◆ Problem description
Print every record below exactly as it stands, but leave out the pictures.

Data entries:
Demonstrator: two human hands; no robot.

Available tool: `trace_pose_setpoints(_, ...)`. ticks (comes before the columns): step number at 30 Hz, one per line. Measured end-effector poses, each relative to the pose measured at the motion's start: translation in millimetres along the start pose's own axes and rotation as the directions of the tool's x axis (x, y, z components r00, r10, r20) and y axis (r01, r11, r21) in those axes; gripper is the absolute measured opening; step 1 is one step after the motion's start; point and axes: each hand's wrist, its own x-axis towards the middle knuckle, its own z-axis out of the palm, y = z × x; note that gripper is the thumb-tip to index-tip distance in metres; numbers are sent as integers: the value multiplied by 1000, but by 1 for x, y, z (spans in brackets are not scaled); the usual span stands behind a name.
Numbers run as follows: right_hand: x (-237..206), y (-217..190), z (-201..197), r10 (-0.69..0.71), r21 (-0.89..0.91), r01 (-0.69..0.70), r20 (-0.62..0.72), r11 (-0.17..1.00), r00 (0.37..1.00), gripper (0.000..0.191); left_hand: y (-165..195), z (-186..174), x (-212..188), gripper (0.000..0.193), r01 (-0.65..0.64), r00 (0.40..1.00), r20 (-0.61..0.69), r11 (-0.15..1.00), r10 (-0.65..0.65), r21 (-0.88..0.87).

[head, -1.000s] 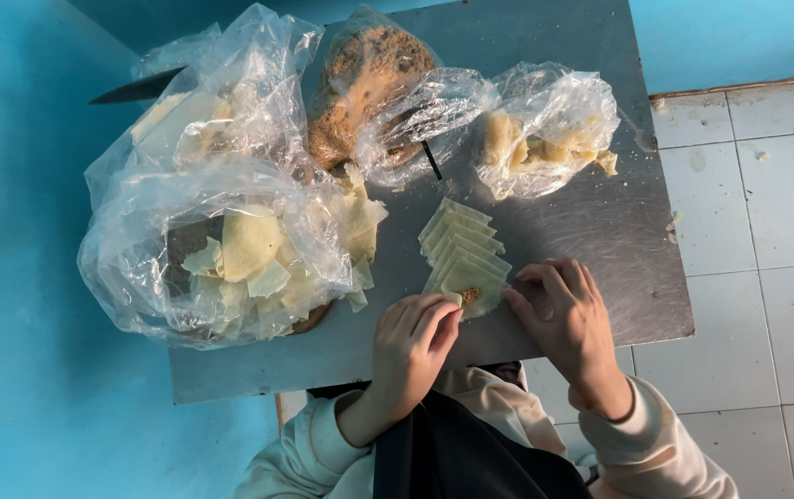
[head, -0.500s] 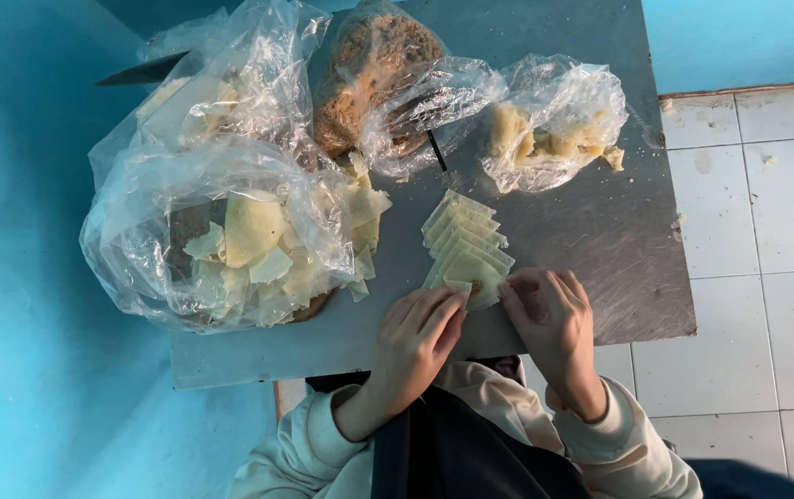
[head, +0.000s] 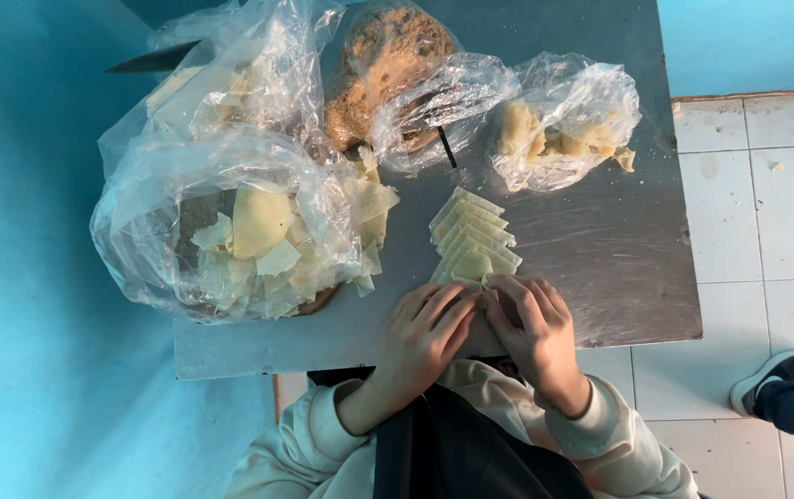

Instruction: The person sits at a small metal table and assembles dumplings. They take thin square wrappers from a plastic bag, stack and align the wrappers by hand, then use a small spoon to place brown filling onto the stack and fold the wrappers over the filling, setting finished pieces aside.

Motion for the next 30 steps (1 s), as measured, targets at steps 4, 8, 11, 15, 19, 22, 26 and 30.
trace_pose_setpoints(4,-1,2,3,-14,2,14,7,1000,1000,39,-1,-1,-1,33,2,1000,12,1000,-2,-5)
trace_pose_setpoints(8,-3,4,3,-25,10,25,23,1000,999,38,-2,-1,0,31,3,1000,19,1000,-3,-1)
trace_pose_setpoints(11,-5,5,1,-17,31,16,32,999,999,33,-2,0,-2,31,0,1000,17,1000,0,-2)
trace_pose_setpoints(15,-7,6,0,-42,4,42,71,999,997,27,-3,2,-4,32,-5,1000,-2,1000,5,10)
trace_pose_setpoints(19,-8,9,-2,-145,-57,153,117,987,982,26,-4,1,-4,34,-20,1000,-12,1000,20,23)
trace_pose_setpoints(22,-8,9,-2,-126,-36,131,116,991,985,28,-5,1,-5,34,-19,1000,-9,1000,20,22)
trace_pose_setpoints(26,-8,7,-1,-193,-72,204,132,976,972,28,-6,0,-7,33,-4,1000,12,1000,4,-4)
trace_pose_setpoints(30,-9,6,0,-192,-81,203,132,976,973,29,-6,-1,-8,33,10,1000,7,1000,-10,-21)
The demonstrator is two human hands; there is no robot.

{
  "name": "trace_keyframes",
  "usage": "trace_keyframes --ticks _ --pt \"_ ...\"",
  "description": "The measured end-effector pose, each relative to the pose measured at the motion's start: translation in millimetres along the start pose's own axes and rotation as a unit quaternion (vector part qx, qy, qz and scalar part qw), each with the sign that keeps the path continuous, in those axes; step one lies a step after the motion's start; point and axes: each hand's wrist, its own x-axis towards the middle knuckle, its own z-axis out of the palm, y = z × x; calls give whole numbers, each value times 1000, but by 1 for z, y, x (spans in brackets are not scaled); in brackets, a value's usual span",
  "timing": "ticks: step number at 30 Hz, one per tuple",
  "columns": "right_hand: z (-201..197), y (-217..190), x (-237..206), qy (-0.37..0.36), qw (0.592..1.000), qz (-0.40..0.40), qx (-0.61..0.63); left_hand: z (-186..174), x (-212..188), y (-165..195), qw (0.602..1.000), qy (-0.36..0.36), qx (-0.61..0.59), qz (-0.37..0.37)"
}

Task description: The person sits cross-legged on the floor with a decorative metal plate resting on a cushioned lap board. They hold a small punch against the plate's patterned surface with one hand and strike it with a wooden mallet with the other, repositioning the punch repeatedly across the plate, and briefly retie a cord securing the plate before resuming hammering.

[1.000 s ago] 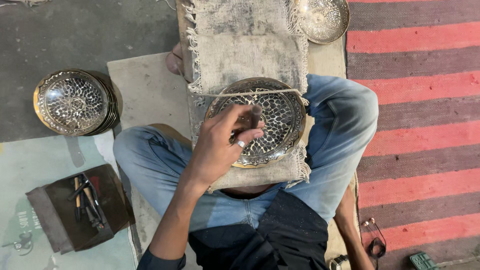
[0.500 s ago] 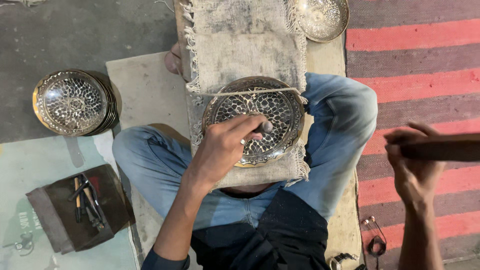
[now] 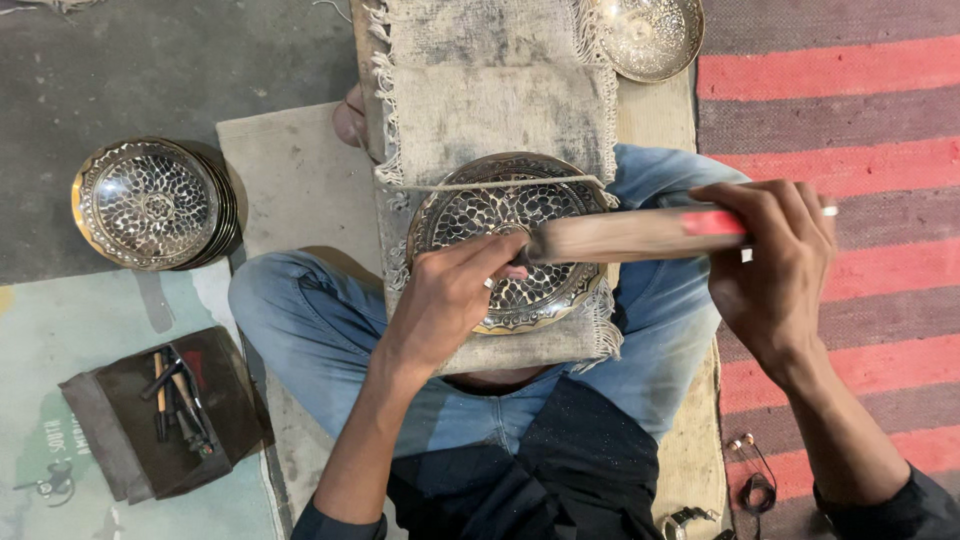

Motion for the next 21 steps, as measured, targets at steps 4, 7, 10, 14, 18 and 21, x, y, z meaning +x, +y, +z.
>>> trace_keyframes --ticks 4,7,10,14,18,21 --pt "-1 -5 -2 13 999 10 -40 -2 -1 3 999 7 -31 6" --pt "-1 -3 -3 10 995 100 21 -2 1 4 998 10 -55 3" --pt "2 6 -4 -28 970 224 87 0 1 5 999 25 -27 9" --pt "2 17 -6 -17 995 98 -3 1 -1 2 999 31 1 14" --pt "3 19 -5 -3 998 56 6 4 -4 -5 999 23 -33 3" --pt "5 15 2 11 996 71 44 9 -5 -9 999 30 -8 14"
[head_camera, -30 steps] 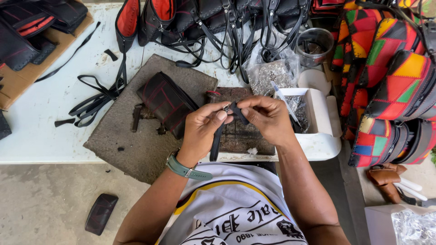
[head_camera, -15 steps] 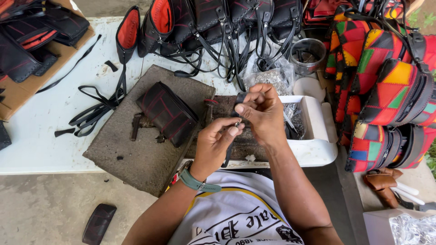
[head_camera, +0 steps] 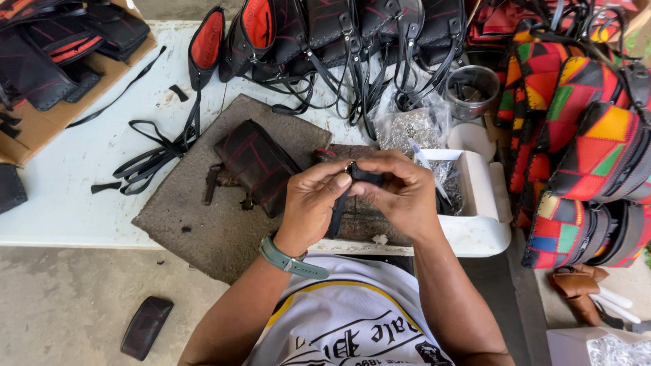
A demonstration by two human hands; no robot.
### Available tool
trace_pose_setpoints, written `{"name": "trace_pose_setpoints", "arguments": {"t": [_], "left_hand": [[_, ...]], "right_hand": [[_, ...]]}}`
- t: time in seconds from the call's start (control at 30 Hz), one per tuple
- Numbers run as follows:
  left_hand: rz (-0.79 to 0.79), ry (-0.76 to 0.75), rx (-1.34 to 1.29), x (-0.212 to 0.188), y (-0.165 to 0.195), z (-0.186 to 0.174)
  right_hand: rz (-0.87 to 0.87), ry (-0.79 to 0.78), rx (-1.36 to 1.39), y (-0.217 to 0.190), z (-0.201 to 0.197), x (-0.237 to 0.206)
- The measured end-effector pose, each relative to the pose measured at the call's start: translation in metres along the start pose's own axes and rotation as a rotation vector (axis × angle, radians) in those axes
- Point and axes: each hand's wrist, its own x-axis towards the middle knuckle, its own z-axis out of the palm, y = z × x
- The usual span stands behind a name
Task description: The person finishes small leather bags at a workbench: they mark a bag with a pen-like tool, hammer a rivet on a metal anvil post, thread and attach a strap, work a zipper pull onto a bag, and place completed bags into a cardboard box.
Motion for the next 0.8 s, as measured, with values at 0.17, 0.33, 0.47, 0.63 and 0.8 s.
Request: {"name": "trace_pose_setpoints", "arguments": {"t": [0.17,0.33,0.47,0.63,0.8], "left_hand": [[-0.103,-0.092,-0.09,-0.002,0.008,-0.006],[-0.177,-0.182,0.006,-0.001,0.017,-0.01],[-0.197,-0.269,0.078,0.0,0.024,-0.013],[-0.16,-0.412,0.168,0.002,0.034,-0.012],[-0.057,-0.431,0.241,0.001,0.04,-0.006]], "right_hand": [[0.052,-0.042,0.111,-0.012,-0.008,-0.007],[0.064,-0.075,0.113,-0.016,-0.018,-0.015],[-0.022,-0.059,0.174,-0.015,-0.015,-0.022],[-0.045,-0.026,0.225,-0.011,-0.008,-0.032],[0.012,0.038,0.263,-0.006,0.004,-0.032]]}}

◆ Response to this exercise
Demonstrator: two human hands; no robot.

Available tool: `trace_pose_setpoints(_, ...)`. ticks (comes before the columns): step number at 30 Hz, one per line. Measured end-effector poses, each relative to the pose measured at the motion's start: translation in millimetres along the start pose's own axes and rotation as the directions of the tool's x axis (x, y, z components r00, r10, r20) and y axis (r01, r11, r21) in those axes; gripper is the absolute measured opening; step 1 is one step after the motion's start; point and axes: each hand's wrist, its own x-axis towards the middle knuckle, its own z-axis out of the palm, y = z × x; note that gripper is the thumb-tip to index-tip distance in metres; numbers are sent as integers: the value multiplied by 1000, but by 1 for x, y, z (spans in brackets are not scaled); the usual span stands behind a name.
Numbers run as follows: right_hand: x (-237..206), y (-217..190), z (-201..197), r10 (-0.69..0.71), r21 (-0.89..0.91), r01 (-0.69..0.70), r20 (-0.62..0.72), r11 (-0.17..1.00), r00 (0.37..1.00), gripper (0.000..0.191); left_hand: y (-165..195), z (-186..174), x (-212..188), gripper (0.000..0.193), r01 (-0.65..0.64), r00 (0.40..1.00), r20 (-0.61..0.69), r11 (-0.15..1.00), r10 (-0.65..0.65), r21 (-0.88..0.87).

[head, -1.000s] 
[head, -0.500s] 
[head, +0.000s] 

Instruction: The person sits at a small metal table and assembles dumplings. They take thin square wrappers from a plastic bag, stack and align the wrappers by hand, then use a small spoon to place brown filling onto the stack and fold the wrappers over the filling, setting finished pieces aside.

Motion for the next 30 steps (1 s), as measured, targets at steps 4, 8, 11, 15, 19, 22, 26 and 30.
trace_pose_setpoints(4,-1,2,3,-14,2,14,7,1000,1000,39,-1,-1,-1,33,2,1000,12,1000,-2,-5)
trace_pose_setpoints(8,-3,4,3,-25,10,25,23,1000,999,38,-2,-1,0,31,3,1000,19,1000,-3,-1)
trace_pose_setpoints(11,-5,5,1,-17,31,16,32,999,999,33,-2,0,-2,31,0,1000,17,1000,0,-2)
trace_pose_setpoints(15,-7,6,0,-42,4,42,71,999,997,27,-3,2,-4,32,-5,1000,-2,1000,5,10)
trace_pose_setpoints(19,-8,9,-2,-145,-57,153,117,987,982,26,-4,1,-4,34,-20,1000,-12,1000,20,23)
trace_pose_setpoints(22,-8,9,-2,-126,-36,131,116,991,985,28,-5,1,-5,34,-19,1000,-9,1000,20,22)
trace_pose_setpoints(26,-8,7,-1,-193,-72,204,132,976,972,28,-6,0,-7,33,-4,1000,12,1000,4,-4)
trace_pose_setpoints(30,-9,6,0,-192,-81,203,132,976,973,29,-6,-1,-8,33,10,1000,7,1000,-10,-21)
The demonstrator is two human hands; there is no robot.

{
  "name": "trace_keyframes",
  "usage": "trace_keyframes --ticks _ --pt \"_ ...\"",
  "description": "The measured end-effector pose, each relative to the pose measured at the motion's start: translation in millimetres along the start pose's own axes and rotation as a unit quaternion (vector part qx, qy, qz and scalar part qw), each with the sign that keeps the path continuous, in those axes; step one lies a step after the motion's start; point and axes: each hand's wrist, its own x-axis towards the middle knuckle, its own z-axis out of the palm, y = z × x; calls give whole numbers, each value times 1000, but by 1 for z, y, x (spans in brackets are not scaled); in brackets, a value's usual span",
  "timing": "ticks: step number at 30 Hz, one per tuple",
  "columns": "right_hand: z (-201..197), y (-217..190), x (-237..206), qy (-0.37..0.36), qw (0.592..1.000), qz (-0.40..0.40), qx (-0.61..0.63); left_hand: z (-186..174), x (-212..188), y (-165..195), qw (0.602..1.000), qy (-0.36..0.36), qx (-0.61..0.59), qz (-0.37..0.37)"
}

Task description: The person sits cross-legged on the floor with a decorative metal plate resting on a cushioned lap board. They hold a small punch against the plate's patterned surface with one hand and strike it with a wooden mallet with the other, repositioning the punch repeatedly across the plate, and briefly retie a cord securing the plate before resuming hammering.

[1.000 s ago] 
[0.500 s ago] 
[now] 

Motion for the next 21 steps, as measured, targets at steps 4, 7, 10, 14, 18 and 21, x, y, z meaning +x, +y, +z.
>>> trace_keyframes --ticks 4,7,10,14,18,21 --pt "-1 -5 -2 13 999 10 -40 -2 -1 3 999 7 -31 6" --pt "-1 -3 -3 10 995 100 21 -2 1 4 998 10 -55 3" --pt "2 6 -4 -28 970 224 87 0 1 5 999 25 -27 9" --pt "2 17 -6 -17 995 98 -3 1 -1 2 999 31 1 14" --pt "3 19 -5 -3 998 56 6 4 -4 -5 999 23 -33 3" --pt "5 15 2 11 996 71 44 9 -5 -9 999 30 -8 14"
[head_camera, -30 steps] 
[head_camera, -15 steps] 
[head_camera, +0 steps] 
A demonstration by two human hands; no robot.
### Available tool
trace_pose_setpoints, written `{"name": "trace_pose_setpoints", "arguments": {"t": [_], "left_hand": [[_, ...]], "right_hand": [[_, ...]]}}`
- t: time in seconds from the call's start (control at 30 Hz), one per tuple
- Numbers run as follows:
  left_hand: rz (-0.79 to 0.79), ry (-0.76 to 0.75), rx (-1.34 to 1.29), x (-0.212 to 0.188), y (-0.165 to 0.195), z (-0.186 to 0.174)
  right_hand: rz (-0.87 to 0.87), ry (-0.79 to 0.78), rx (-1.36 to 1.39), y (-0.217 to 0.190), z (-0.201 to 0.197), x (-0.237 to 0.206)
- The measured end-effector pose, each relative to the pose measured at the call's start: translation in metres along the start pose's own axes and rotation as a rotation vector (axis × angle, radians) in those axes
- Point and axes: each hand's wrist, its own x-axis towards the middle knuckle, its own z-axis out of the palm, y = z × x
- The usual span stands behind a name
Task description: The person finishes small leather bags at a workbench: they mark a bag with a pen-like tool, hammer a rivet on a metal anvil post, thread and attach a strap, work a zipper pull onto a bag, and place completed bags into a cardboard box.
Motion for the next 0.8 s, as measured, with values at 0.17, 0.33, 0.47, 0.63 and 0.8 s.
Request: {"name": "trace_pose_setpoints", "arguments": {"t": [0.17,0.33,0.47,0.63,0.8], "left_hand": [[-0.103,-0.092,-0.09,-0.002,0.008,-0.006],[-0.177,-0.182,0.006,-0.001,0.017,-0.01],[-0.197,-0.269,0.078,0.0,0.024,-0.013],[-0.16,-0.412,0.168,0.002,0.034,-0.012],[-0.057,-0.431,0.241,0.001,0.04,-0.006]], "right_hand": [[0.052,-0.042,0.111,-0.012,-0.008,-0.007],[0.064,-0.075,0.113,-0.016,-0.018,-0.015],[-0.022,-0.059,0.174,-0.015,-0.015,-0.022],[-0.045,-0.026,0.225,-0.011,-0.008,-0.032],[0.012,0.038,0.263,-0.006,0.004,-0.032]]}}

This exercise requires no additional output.